On Tuesday, a pair of studies showed that the amount of methane, a powerful greenhouse gas, in the atmosphere has risen to record levels, and that while globally agriculture remains a key source of methane, fossil fuels are to blame for 80% of the increase in methane pollution in North America. Between 2000 and 2017, methane concentrations have risen by 9% globally, as a result of an 11% increase in emissions from agriculture, land use and landfills, and a 15% increase in methane pollution from fossil fuels.
Getting more specific, while methane emitted from coal mining and burning was a major source of emissions at the start of the 21st century, the rise of fracking has more than offset the reductions from reduced coal use. If we want any hope of keeping climate change in check, we will need to eliminate these emissions.
Or will we? The day after these peer-reviewed studies essentially proved that the methane leaks from fracking and natural gas operations are a major source of pollution, the American Petroleum Institute rushed to place a story in the Washington Examiner about the amazing success of their voluntary efforts to reduce emissions.
According to API’s progress self-report, the oil and gas companies involved in the program have conducted thousands of leak surveys on millions of components, and found that there’s less than 1 leak per every 1,000 components, or a 0.08% “leak occurrence rate.”
Which certainly sounds impressive, until you consider, as EDF’s Ben Ratner pointed out, “a small number of very large methane emissions events is a huge part of the overall problem, so just because a company reports a low methane emission frequency does not mean actual levels of methane emissions are low.” (The Exxon Valdez only ran into Alaska once, after all.)
And indeed, though API’s nearly 40-page progress report has a lot of claims about environmental performance improvements, nowhere does it actually show that the voluntary efforts have actually reduced methane emissions. In fact, the only thing that comes close is a graph showing a gradual reduction in “methane intensity,” which, when averaged between 7 basins, is slowly (barely) declining.
But because it shows the amount of methane pollution per million cubic feet of gas produced by region, and because these regions have been increasing how much gas they produce, the pictured decline actually obscures a damning admission: the real-world increase in methane pollution in the past 20 years.
And then there’s the fact that the industry considers flaring methane to be a reasonable alternative to just venting it, because burning methane before letting it loose in the atmosphere converts it into carbon dioxide, so it's fine.
Of course that hardly makes it safe, especially according to E&E’s coverage of a new study on the effects on pregnancy of flaring in the Eagle Ford basin (which, coincidentally, has by far the lowest methane intensity levels of the 7 regions API averages in its graph).
By examining the birth records of over 20,000 women, the researchers found that pregnant women who live within 3 miles of fracking sites that regularly burn off methane have a 50% greater risk of premature birth, and women who lived near wells had babies with below-average birth weights.

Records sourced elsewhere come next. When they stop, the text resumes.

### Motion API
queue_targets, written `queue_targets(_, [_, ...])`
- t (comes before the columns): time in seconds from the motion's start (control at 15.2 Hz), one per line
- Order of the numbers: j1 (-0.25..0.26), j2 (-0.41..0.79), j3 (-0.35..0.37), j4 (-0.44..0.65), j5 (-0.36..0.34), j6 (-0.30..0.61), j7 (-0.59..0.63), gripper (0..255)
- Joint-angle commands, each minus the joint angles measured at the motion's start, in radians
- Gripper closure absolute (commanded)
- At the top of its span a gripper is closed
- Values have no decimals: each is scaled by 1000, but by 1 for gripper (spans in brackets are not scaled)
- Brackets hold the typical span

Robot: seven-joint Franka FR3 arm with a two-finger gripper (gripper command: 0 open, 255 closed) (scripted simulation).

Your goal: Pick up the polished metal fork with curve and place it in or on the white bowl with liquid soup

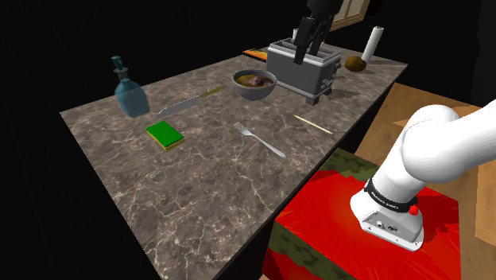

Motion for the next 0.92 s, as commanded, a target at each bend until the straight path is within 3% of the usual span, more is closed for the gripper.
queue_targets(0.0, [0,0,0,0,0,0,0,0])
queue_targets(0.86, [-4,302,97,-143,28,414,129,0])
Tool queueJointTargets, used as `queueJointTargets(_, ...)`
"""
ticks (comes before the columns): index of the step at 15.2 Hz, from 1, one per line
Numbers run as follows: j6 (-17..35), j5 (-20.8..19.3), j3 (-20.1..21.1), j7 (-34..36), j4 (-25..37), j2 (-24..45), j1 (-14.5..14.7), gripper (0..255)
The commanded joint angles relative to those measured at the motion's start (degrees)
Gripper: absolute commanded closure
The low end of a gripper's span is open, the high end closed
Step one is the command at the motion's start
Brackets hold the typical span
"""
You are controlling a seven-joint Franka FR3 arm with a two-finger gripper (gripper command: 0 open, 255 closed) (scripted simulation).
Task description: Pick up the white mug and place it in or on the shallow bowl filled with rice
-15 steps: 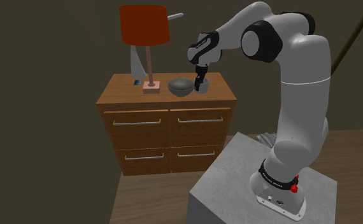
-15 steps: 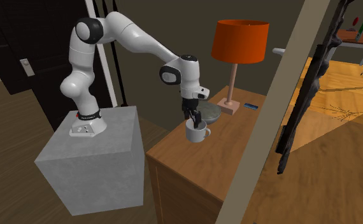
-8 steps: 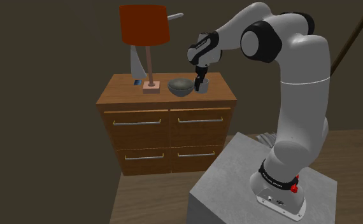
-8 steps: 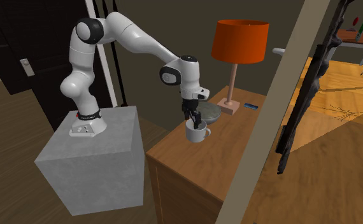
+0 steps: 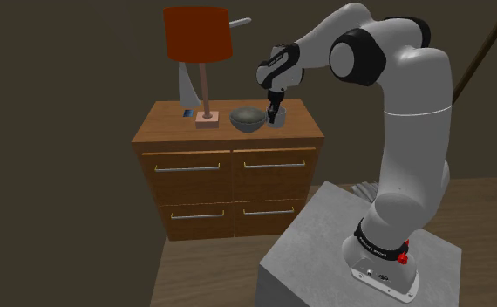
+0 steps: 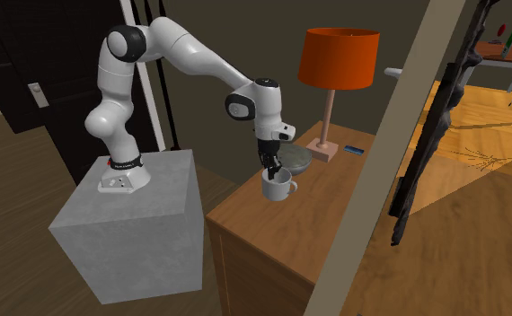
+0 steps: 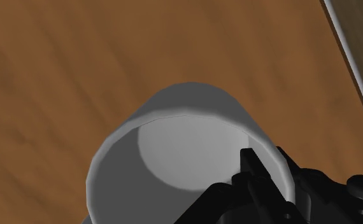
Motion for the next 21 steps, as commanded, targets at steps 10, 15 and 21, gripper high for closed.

Hispanic women made up 55% of the sample, and their risk was even greater than the white women who were 37% of the sample. “The fact that much of the region is low income,” co-author Jill Johnston said in a press release, “and that approximately 50% of residents living within three miles of an oil or gas well are people of color, raises environmental justice concerns about the oil and gas boom in south Texas.” The answer is obvious: “measures to minimize flaring — such as more stringent regulation of flaring or investments in renewable energy and energy efficiency measures that reduce reliance on fossil fuels overall — would protect the health of infants.”
So while API’s progress report notes that it held a workshop on how companies “can reduce flaring volumes and improve flare reliability and efficiency,” it also called it “the safer environmental option” relative to venting off the methane, despite the benzene and other toxins in the resulting smoke.
When your safer option is not only still very polluting, but also hurting pregnant women and their premature babies, maybe it’s time to admit that voluntary measures aren’t going to cut it.
Then again, there aren’t a lot of women or babies in fossil fuel board rooms so we don’t expect any big changes any time soon.